Reporting on the status of mitochondria
Pr Agnieszka CHACINSKA
Centre of New Technologies, University of Warsaw, Pologne
mercredi 21 mars 2018 - 14h00
- Auditorium, IGBMC
Invité(e) par Equipe R. Ricci
Mitochondria must import the large majority of their proteome. We aim to understand cellular consequences of defects in the mitochondrial protein import. Two main arms of the cellular response to protein import dysfunction include the inhibition of cytosolic translation and activation of the major protein degradation machinery, the proteasome. The stimulation of the proteasome is driven by its more efficient assembly as a direct response to the amount of mistargeted proteins. The mechanism is beneficial for cells.
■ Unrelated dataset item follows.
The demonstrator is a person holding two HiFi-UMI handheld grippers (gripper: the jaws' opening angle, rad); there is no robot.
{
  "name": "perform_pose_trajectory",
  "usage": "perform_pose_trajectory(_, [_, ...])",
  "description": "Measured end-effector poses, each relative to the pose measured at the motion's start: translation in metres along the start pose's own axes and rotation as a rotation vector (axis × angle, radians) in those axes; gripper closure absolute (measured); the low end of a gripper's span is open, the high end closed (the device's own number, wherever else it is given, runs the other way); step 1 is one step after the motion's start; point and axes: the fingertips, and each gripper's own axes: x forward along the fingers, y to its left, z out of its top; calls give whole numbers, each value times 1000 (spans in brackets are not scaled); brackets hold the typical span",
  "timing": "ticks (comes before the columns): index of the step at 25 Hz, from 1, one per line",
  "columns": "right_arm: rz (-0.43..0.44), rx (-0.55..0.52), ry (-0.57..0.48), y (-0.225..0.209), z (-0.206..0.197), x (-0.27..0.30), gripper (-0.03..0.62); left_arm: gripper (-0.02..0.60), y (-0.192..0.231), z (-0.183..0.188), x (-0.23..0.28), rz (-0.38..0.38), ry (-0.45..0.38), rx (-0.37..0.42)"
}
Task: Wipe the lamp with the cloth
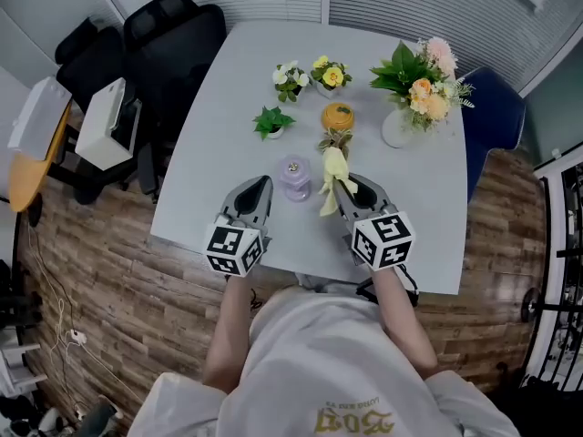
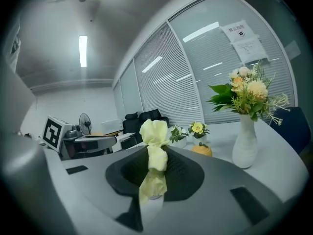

Interestingly, activation of the proteasome could be uncoupled from translational inhibition by mistargeting of mitochondrial proteins and in the presence of healthy mitochondria. Under these conditions only proteasomal activity, and not the cellular protein synthesis, was modulated. The synthesis of cellular proteins is regulated by the signals, which come directly from the dysfunctional mitochondria. To understand translational inhibition, we performed a global, quantitative, and site-specific redox proteomic analysis to delineate the yeast redoxome. Increased levels of intracellular ROS caused by the mitochondria serve as a signal to attenuate global protein synthesis. Mapping of redox-active thiols in proteins revealed ROS-sensitive sites in several components of the translation apparatus. We demonstrate that increased levels of intracellular ROS caused by dysfunctional mitochondria serve as a signal to attenuate global protein synthesis. Hence, we propose a universal mechanism that controls protein synthesis by inducing oxidative changes in the translation machinery.